🤖 AI Summary
Weakly supervised semantic segmentation (WSSS) with image-level labels suffers from spurious correlations (e.g., spatial co-occurrence of industrial smoke and chimneys), incomplete foreground coverage, and imprecise boundaries. Method: We propose a cross-architecture consistency regularization framework, introducing the first CNN–ViT teacher–student architecture. A cross-architecture knowledge distillation loss enforces representation alignment without additional supervision, mitigating models’ inherent bias toward contextual co-occurrence. Combined with consistency regularization and pseudo-mask post-processing, this significantly improves pseudo-label quality. Contribution/Results: On challenging domains such as industrial smoke segmentation—characterized by strong contextual coupling—the method effectively alleviates co-occurrence bias, enhances foreground completeness, and refines boundary localization.
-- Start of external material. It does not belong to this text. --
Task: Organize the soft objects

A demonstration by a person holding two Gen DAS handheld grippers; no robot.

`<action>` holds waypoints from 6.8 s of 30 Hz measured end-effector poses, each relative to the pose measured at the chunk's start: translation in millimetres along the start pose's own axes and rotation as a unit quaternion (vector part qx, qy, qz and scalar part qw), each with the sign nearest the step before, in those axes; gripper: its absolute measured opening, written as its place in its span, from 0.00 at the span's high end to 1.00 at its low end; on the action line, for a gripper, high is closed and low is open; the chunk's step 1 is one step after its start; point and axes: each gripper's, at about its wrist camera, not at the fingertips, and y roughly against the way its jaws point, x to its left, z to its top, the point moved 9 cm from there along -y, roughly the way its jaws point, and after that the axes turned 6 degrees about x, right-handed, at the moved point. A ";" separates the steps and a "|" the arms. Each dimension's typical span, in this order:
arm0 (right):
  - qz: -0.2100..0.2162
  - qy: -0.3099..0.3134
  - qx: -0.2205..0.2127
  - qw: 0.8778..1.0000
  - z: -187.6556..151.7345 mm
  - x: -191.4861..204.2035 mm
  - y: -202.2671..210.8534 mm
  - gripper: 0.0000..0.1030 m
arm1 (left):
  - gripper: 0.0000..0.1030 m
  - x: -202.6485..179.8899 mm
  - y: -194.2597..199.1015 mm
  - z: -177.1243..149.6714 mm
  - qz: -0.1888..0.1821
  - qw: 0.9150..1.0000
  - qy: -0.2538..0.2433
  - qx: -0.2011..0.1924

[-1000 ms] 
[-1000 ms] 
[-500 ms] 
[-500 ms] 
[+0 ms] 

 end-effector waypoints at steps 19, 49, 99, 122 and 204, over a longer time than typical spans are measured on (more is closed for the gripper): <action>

Our approach establishes a novel paradigm for WSSS in contexts with high inter-class spatial dependency.
📝 Abstract
Scarcity of pixel-level labels is a significant challenge in practical scenarios. In specific domains like industrial smoke, acquiring such detailed annotations is particularly difficult and often requires expert knowledge. To alleviate this, weakly supervised semantic segmentation (WSSS) has emerged as a promising approach. However, due to the supervision gap and inherent bias in models trained with only image level labels, existing WSSS methods suffer from limitations such as incomplete foreground coverage, inaccurate object boundaries, and spurious correlations, especially in our domain, where emissions are always spatially coupled with chimneys.
Previous solutions typically rely on additional priors or external knowledge to mitigate these issues, but they often lack scalability and fail to address the model's inherent bias toward co-occurring context. To address this, we propose a novel WSSS framework that directly targets the co-occurrence problem without relying on external supervision. Unlike prior methods that adopt a single network, we employ a teacher-student framework that combines CNNs and ViTs. We introduce a knowledge transfer loss that enforces cross-architecture consistency by aligning internal representations. Additionally, we incorporate post-processing techniques to address partial coverage and further improve pseudo mask quality.